Janet Alling
I was introduced to Janet Alling and her paintings at Seven Sisters in 2024, and though I missed the chance to visit her at openings since, when I got news of the 2026 show closing I felt a strong pull to experience her paintings again.
The first thing to say is that they are paintings of plants and flowers, but that’s not wholly what’s going on. The subject is there, clearly, but the content is revealed in the way they are seen and painted. They are not botanical illustrations, and they are not decorative flower paintings in any simple way. They are more about observation, touch, color, light, and the evidence of a hand guided by a person that with relaxed assurance knows what it is doing.
The paintings are deliberate, but also casual. That seems important. They are not casual in the sense of being careless. They are casual in the sense that they are settled, confident, and not fussy. Nothing feels overworked or pushed too hard. The hand is present, but it is not showy. The brushwork is visible, but it does not become the whole point of the painting. The paintings hold together first as whole pictures, and then, only after a time, they let you move in and enjoy the traces of the hand, the brush marks, the color shifts, and the way light moves through the painting.
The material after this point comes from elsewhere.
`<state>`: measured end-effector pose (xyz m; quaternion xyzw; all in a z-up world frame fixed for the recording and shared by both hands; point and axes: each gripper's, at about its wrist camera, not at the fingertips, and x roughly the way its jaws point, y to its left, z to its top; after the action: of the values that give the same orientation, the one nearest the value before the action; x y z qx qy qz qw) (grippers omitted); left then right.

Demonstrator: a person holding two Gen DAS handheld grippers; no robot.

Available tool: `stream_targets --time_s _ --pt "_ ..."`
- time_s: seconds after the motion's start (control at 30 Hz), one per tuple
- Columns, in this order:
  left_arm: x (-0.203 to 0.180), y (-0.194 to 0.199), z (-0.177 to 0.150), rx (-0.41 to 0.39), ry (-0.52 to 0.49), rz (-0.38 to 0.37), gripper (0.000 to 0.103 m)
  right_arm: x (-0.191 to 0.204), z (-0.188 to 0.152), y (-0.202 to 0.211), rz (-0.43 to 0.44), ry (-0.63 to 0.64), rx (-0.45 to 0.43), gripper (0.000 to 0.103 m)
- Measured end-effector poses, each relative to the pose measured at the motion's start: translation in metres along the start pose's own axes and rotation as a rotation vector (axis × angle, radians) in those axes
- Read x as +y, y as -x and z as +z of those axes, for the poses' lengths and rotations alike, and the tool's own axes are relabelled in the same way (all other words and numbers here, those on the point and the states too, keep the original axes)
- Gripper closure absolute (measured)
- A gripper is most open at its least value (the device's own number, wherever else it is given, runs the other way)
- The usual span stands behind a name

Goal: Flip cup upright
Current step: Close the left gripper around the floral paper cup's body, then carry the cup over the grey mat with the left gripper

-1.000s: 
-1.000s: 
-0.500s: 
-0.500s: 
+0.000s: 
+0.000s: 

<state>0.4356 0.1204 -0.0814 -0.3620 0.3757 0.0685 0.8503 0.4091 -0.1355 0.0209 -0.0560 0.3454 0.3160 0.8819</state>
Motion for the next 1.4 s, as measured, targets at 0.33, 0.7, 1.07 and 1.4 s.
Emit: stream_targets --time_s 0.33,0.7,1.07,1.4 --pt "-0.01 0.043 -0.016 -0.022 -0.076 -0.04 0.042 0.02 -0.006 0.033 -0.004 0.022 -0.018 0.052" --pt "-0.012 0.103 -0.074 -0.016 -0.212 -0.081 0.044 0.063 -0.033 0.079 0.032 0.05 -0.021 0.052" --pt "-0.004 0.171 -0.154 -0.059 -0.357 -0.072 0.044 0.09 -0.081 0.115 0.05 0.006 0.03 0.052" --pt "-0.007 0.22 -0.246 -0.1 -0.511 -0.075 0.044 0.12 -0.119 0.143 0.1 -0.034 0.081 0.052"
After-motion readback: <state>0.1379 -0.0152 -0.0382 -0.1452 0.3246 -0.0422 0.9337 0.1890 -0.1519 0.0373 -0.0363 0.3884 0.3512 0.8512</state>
All that matters. They are painterly, but painterliness directed in service of the work. The marks do not sit on top of the image as a kind of performance or gratuitous theatricality. They help make the image. The pleasure of the making is there, but it’s only revealed after the larger apprehension of the event.
What also becomes clear is that this grace in the present is the result of sustained practice over many years. The paintings may feel relaxed, but that relaxation has been earned. They carry the evidence of a long commitment to seeing, to painting, and to responding to living things as they appear in the moment. The ease is not a shortcut. It is the result of attention practiced again and again, through many works and bodies of work.
The paintings are observational and specific, modern but not technological. They describe a reality in paint. Perception, knowledge, and patient attention is the mastery behind them. The mastery is in the seeing and in the painting. They seem made from slow sustained observation, and they move slowly because of that. The paintings ask you to slow down and stay with them.
The plants and flowers matter because this kind of subject can so easily be dismissed as decorative or conventional. But these paintings do not feel decorative in that way. They are not just arrangements of pretty things, and they are not botanical in the sense of explaining or classifying the plant. The plants and flowers become presences. They are seen things, living things, translated into paint and held in a particular painterly instance.
Color and light are central to that. The color is beautiful, but it does not feel merely pretty. The light varies from painting to painting, and gives each work its own atmosphere. The color and light are not added to the subject; they are part of how the subject is understood. They are part of the structure of the seeing.
For context, Alex Katz is useful as a formal antecedent — clarity, economy, confidence, the permission to make representational painting feel modern. But Alling feels warmer and slower than Katz. Janet Fish is useful for thinking about flowers and still life as serious vehicles for color and light. Nancy Graves is useful for thinking about organic form as something animated or alive. Rackstraw Downes is useful for the ethic of sustained looking — observation as duration, not snapshot. But the comparisons do not take over. The paintings themselves are the important thing.
What I keep returning to is the relaxed authority of the work. These paintings do not make a loud argument for themselves. They do not need to. Their seriousness is in the attention. Plants and flowers are made serious not by being dramatized, but by being seen carefully and painted with restraint. They describe reality in paint rather than reproduce it as image. They are calm but not passive, restrained but not slight, painterly but not showy. Their strength comes from the feeling of a painter looking slowly, choosing carefully, and letting a living thing become whole in paint without forcing it.
-Bill Willis


How exciting to read your first post! Now I must google so I can see these paintings!